### WORK TO BE COMPLETED:
Would you return the data exactly as given, except for its pictures?
━━━ INPUT DATA ━━━
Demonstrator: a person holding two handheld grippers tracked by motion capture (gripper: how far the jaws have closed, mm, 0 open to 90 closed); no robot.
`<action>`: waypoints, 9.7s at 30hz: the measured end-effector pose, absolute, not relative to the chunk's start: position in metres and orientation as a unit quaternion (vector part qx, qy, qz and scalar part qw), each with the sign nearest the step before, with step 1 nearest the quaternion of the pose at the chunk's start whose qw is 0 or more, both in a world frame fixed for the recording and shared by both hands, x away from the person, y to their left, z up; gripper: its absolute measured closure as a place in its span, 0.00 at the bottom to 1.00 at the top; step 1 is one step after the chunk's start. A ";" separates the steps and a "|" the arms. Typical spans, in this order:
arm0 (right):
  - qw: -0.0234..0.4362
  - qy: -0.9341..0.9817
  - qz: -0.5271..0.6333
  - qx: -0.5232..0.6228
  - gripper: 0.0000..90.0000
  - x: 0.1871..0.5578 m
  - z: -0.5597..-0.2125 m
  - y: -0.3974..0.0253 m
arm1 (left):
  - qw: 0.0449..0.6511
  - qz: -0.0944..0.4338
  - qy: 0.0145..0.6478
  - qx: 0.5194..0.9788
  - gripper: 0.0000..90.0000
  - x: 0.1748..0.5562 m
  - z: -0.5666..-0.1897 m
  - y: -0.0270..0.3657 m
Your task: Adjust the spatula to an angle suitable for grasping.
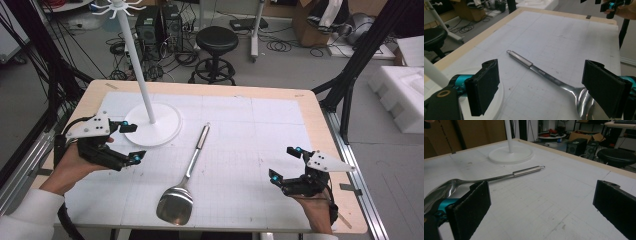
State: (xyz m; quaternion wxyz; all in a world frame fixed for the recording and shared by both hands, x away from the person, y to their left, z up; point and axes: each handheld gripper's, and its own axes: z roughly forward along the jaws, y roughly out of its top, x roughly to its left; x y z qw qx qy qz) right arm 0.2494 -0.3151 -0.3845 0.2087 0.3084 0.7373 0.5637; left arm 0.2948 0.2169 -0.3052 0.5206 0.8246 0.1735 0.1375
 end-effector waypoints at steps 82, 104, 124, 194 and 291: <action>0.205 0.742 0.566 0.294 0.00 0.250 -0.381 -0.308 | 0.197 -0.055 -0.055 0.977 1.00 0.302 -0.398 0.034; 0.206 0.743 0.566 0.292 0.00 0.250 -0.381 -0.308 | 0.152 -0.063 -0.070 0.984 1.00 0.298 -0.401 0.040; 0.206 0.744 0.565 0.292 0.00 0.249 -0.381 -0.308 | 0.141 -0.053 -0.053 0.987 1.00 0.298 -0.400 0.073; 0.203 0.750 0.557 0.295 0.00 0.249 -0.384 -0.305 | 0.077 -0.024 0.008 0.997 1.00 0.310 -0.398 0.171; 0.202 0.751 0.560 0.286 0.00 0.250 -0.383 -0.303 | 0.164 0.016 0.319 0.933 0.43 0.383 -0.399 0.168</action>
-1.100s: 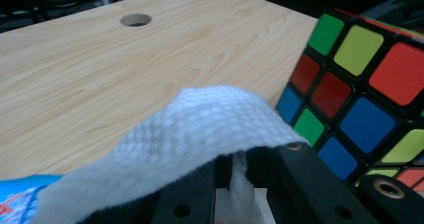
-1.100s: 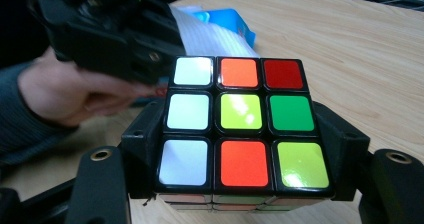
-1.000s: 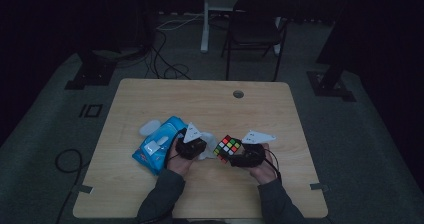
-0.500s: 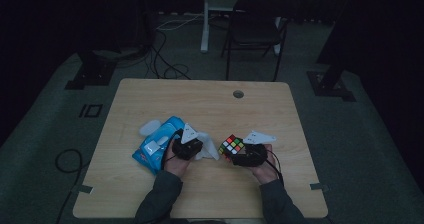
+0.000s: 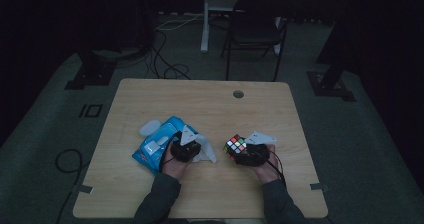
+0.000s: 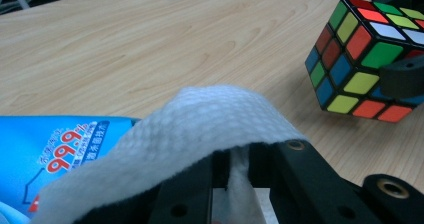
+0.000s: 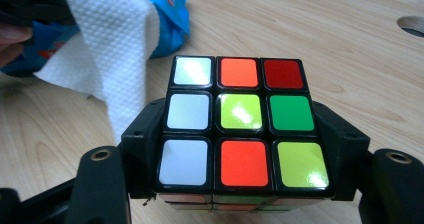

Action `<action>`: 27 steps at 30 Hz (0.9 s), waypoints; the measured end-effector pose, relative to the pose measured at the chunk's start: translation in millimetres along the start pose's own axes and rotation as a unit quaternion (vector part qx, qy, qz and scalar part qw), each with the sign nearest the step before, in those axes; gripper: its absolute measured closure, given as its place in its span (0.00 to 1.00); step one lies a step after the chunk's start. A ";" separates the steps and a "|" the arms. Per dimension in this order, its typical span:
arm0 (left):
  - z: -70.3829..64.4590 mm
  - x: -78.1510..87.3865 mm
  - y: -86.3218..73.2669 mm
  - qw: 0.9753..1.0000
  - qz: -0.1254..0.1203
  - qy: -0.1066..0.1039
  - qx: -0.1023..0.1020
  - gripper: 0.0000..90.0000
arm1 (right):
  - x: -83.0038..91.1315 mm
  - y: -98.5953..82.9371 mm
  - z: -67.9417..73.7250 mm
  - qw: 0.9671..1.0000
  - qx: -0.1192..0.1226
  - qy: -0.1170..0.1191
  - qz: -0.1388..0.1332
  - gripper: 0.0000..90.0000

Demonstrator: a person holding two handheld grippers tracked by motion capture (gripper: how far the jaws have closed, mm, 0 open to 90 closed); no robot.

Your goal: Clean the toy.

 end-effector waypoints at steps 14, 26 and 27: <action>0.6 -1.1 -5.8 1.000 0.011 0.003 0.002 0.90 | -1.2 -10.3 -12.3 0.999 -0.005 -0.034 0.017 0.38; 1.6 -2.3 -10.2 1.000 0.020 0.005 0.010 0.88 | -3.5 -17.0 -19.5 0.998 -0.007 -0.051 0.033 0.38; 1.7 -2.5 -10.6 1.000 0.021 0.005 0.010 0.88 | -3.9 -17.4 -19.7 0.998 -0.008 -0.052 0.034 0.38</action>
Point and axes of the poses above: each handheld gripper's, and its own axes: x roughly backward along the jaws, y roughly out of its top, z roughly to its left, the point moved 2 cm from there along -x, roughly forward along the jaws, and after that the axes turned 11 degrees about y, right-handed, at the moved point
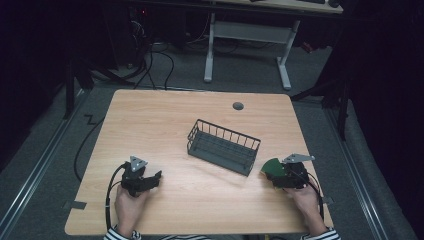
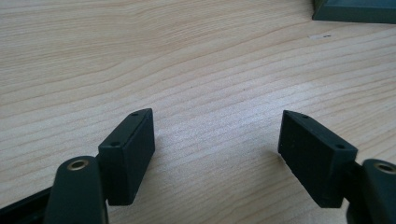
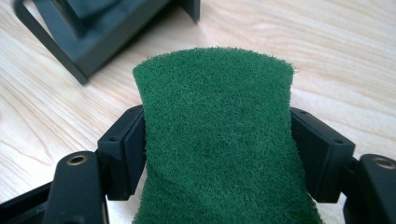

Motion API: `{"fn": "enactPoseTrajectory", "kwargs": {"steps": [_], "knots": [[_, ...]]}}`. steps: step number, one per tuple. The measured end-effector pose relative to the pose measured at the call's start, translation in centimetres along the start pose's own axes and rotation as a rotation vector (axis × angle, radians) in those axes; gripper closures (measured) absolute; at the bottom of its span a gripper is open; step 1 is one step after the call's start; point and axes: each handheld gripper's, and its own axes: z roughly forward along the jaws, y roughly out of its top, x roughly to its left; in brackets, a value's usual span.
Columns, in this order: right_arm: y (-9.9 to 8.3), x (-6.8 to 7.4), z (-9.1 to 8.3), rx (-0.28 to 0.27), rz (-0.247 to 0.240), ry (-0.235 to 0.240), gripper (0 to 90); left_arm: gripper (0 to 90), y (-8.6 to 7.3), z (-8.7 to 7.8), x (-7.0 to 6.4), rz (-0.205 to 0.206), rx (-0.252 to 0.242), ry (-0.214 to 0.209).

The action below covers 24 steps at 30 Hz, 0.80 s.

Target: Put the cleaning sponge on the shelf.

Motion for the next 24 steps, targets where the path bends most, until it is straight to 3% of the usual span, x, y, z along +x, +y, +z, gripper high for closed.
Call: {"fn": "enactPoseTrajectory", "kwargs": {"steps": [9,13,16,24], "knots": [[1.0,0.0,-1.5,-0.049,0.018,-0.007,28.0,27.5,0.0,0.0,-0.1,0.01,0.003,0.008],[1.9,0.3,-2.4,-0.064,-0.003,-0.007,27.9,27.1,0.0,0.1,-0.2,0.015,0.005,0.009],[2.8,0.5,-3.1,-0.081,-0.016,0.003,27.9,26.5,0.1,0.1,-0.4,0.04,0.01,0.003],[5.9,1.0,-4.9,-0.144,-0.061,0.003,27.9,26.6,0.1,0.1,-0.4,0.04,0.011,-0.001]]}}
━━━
### RESULT FOR THIS EXERCISE:
Demonstrator: a person holding two handheld grippers tracked by motion capture (gripper: how far the jaws have closed, mm, 0 open to 90 closed); no robot.
`<action>`: waypoints, 9.7s at 30hz: the measured end-effector pose, absolute, not relative to the chunk's start: position in metres and orientation as a unit quaternion (vector part qx, qy, qz and scalar part qw), each with the sign nearest the step before, with step 1 nearest the quaternion of the pose at the chunk's start whose qw is 0 or more, both in a world frame fixed for the recording and shared by both hands, x away from the person, y to their left, z up; gripper: its absolute measured closure as a place in its span, 0.00 at the bottom to 1.00 at the top; step 1 is one step after the chunk's start. A ";" separates the steps and a "|" the arms. Typical spans, in this order:
arm0 (right):
  - qw: -0.0234..0.4362
  - qy: -0.9341..0.9817
  - qz: -0.5271..0.6333
  - qx: -0.5232..0.6228
  - gripper: 0.0000..90.0000
  - x: 0.1871..0.5578 m
  - z: -0.5597..-0.2125 m
  - y: -0.3974..0.0253 m
arm1 (left):
  - qw: 0.0449..0.6511
  - qz: -0.0944..0.4338
  - qy: 0.0145..0.6478
  - qx: 0.5194..0.9788
  - gripper: 0.0000..90.0000
  - x: 0.1748..0.5562 m
  - z: -0.5666..-0.1897 m
  - y: -0.0270..0.3657 m
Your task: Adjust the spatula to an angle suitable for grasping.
State: (xyz m; quaternion wxyz; all in a world frame fixed for the recording and shared by both hands, x away from the person, y to their left, z up; point and axes: each handheld gripper's, and its own axes: z roughly forward along the jaws, y roughly out of its top, x roughly to its left; x y z qw qx qy qz) right arm 0.2494 -0.3151 -0.3845 0.2087 0.3084 0.7373 0.5637; left arm 0.2948 0.2169 -0.3052 0.5206 0.8246 0.1735 0.1375
 end-effector waypoints at steps 82, 104, 124, 194 and 291: <action>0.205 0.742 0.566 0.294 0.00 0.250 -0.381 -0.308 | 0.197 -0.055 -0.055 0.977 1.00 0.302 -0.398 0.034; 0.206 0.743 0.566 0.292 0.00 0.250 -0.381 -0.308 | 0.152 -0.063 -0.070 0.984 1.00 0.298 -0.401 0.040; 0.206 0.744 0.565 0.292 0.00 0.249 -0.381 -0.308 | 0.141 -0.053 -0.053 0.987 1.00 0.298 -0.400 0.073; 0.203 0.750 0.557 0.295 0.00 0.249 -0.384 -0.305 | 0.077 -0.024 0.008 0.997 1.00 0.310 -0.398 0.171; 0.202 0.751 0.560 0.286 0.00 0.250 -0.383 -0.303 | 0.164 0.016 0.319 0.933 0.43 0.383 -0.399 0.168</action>
-1.100s: 
-1.100s: 
-1.000s: 
-0.500s: 
+0.000s: 
+0.000s: 
+0.000s: 

Action `<action>`: 27 steps at 30 Hz (0.9 s), waypoints; the measured end-effector pose, relative to the pose measured at the chunk's start: translation in millimetres along the start pose's own axes and rotation as a unit quaternion (vector part qx, qy, qz and scalar part qw), each with the sign nearest the step before, in those axes; gripper: its absolute measured closure, given as its place in its span (0.00 to 1.00); step one lies a step after the chunk's start. A ";" separates the steps and a "|" the arms. Per dimension in this order, its typical span:
arm0 (left):
  - z: -70.3829..64.4590 mm
  - x: -78.1510..87.3865 mm
  - y: -86.3218..73.2669 mm
  - qw: 0.9753..1.0000
  - qz: -0.1254..0.1203
  - qy: -0.1066..0.1039
  - qx: -0.1023..0.1020
  - gripper: 0.0000..90.0000
arm1 (right):
  - x: -83.0038..91.1315 mm
  - y: -98.5953..82.9371 mm
  - z: -67.9417..73.7250 mm
  - qw: 0.9671..1.0000
  - qx: -0.1192..0.1226
  - qy: -0.1170..0.1191
  - qz: -0.1388..0.1332
  - gripper: 0.0000..90.0000

Demonstrator: a person holding two handheld grippers tracked by motion capture (gripper: how far the jaws have closed, mm, 0 open to 90 closed); no robot.

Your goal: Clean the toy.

 end-effector waypoints at steps 14, 26 and 27: <action>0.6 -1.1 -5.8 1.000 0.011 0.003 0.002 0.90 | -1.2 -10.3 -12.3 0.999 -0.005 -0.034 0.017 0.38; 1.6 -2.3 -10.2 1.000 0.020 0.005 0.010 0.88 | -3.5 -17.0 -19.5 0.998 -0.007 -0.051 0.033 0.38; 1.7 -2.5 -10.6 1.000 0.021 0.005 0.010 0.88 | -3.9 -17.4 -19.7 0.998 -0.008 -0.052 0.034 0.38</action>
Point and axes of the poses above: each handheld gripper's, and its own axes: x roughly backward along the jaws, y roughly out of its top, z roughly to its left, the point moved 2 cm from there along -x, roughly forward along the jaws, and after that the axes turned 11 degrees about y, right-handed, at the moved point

Motion API: `{"fn": "enactPoseTrajectory", "kwargs": {"steps": [_], "knots": [[_, ...]]}}`. steps: step number, one per tuple. The measured end-effector pose relative to the pose measured at the call's start, translation in centimetres along the start pose's own axes and rotation as a rotation vector (axis × angle, radians) in those axes; gripper closures (measured) absolute; at the bottom of its span a gripper is open; step 1 is one step after the call's start; point and axes: each handheld gripper's, and its own axes: z roughly forward along the jaws, y roughly out of its top, x roughly to its left; in brackets, a value's usual span.
Columns, in this order: right_arm: y (-9.9 to 8.3), x (-6.8 to 7.4), z (-9.1 to 8.3), rx (-0.28 to 0.27), rz (-0.247 to 0.240), ry (-0.235 to 0.240), gripper (0 to 90); left_arm: gripper (0 to 90), y (-8.6 to 7.3), z (-8.7 to 7.8), x (-7.0 to 6.4), rz (-0.205 to 0.206), rx (-0.252 to 0.242), ry (-0.214 to 0.209).

The action below covers 24 steps at 30 Hz, 0.80 s.

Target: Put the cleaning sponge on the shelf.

Motion for the next 24 steps, targets where the path bends most, until it is straight to 3% of the usual span, x, y, z along +x, +y, +z, gripper high for closed.
Call: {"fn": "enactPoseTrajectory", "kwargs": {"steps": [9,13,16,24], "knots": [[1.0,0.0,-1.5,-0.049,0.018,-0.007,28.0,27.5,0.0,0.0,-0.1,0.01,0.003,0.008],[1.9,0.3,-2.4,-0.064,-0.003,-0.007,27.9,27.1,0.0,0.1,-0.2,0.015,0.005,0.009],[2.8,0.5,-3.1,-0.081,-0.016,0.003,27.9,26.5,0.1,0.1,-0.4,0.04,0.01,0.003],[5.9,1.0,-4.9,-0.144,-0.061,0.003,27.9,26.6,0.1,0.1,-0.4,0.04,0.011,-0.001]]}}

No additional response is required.